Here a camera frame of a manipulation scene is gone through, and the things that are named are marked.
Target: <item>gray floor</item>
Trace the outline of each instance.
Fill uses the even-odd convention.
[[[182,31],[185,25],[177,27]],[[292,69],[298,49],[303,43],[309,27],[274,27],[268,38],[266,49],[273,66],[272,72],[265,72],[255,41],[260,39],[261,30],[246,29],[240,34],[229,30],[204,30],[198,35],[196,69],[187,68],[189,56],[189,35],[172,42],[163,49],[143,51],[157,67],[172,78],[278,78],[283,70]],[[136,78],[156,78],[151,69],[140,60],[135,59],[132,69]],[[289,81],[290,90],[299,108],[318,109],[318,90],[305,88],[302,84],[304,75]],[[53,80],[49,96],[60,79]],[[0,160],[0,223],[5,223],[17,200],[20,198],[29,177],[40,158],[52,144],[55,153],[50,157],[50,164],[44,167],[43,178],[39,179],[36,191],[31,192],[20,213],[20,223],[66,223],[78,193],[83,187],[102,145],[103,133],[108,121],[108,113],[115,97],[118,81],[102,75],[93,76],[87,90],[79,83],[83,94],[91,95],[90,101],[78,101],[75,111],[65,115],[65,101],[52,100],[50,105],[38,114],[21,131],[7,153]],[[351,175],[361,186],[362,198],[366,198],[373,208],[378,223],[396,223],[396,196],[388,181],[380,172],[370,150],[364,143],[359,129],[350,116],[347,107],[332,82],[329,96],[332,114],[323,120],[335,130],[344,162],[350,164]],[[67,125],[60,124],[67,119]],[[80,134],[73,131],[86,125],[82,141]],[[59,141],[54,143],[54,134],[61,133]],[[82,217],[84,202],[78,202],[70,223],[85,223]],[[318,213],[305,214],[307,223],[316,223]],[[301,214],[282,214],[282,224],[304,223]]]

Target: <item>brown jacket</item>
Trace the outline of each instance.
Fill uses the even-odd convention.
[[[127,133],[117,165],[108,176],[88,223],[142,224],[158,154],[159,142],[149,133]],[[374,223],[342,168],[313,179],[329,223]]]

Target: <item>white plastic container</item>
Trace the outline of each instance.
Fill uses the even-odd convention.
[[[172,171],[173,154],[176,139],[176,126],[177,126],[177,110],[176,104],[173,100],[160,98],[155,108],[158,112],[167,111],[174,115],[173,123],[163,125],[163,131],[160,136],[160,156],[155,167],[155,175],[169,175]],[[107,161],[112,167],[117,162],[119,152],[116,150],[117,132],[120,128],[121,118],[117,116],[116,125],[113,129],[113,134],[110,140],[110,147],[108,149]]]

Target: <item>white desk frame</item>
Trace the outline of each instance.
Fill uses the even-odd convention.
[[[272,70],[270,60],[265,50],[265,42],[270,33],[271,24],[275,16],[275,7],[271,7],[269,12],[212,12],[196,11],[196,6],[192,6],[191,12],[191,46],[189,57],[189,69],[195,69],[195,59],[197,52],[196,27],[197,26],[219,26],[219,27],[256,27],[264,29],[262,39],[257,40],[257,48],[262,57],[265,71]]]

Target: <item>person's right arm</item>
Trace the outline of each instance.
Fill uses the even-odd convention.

● ● ● ● ●

# What you have to do:
Exactly reproduce the lines of the data above that run from the line containing "Target: <item>person's right arm</item>" through the final one.

# Exercise solution:
Target: <item>person's right arm</item>
Trace the outline of each instance.
Fill uses the even-odd convention.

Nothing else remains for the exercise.